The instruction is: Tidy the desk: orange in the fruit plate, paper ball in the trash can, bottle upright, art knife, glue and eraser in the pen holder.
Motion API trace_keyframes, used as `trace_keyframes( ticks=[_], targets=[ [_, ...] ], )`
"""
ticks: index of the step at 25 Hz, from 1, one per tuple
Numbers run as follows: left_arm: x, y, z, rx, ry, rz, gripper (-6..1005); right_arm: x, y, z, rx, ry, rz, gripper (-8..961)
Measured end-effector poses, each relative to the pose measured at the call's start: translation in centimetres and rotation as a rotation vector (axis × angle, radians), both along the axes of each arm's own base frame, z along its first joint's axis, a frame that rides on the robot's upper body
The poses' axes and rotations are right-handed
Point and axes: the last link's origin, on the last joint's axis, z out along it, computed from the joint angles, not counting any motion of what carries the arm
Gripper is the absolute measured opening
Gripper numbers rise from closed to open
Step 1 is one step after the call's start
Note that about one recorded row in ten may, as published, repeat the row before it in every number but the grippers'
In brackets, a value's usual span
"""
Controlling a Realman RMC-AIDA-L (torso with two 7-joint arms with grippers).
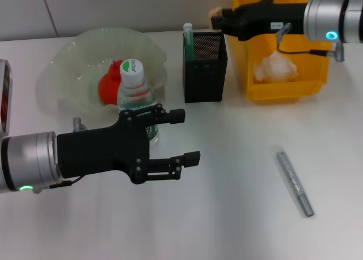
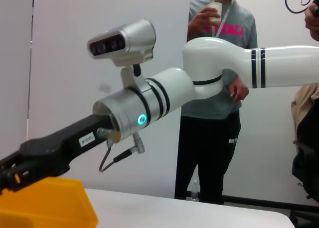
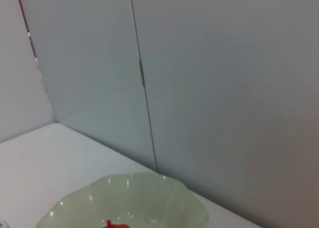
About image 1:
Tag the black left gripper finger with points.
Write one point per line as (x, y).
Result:
(193, 158)

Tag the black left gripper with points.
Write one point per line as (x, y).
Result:
(102, 152)

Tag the clear green-label water bottle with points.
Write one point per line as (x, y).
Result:
(131, 72)

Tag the black mesh pen holder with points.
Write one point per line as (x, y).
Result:
(204, 81)

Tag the green glass fruit plate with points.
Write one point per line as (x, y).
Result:
(73, 69)

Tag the orange toy fruit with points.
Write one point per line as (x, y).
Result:
(107, 87)

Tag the beige eraser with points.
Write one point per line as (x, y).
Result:
(215, 11)

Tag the mint green pen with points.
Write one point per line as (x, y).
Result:
(188, 44)

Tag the yellow plastic bin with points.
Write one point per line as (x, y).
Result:
(283, 87)

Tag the silver glitter pen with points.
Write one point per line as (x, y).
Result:
(295, 183)

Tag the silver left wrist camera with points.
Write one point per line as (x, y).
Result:
(5, 98)

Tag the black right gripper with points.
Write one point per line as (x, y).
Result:
(269, 18)

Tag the white paper ball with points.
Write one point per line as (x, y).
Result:
(275, 68)

What you are asked to do →
Reproduce only this range: the first line of the data above through the line with "The poses' axes", both included, exactly as written.

Output for this exercise →
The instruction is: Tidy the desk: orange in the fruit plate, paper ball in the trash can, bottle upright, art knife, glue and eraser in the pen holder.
Motion API trace_keyframes, used as `trace_keyframes( ticks=[_], targets=[ [_, ...] ], )`
"""
ticks: index of the step at 25 Hz, from 1, one per tuple
Numbers run as follows: left_arm: x, y, z, rx, ry, rz, gripper (-6..1005); right_arm: x, y, z, rx, ry, rz, gripper (-8..961)
Measured end-effector poses, each relative to the pose measured at the call's start: translation in centimetres and rotation as a rotation vector (axis × angle, radians), both along the axes of each arm's own base frame, z along its first joint's axis, a frame that rides on the robot's upper body
The poses' axes and rotations are right-handed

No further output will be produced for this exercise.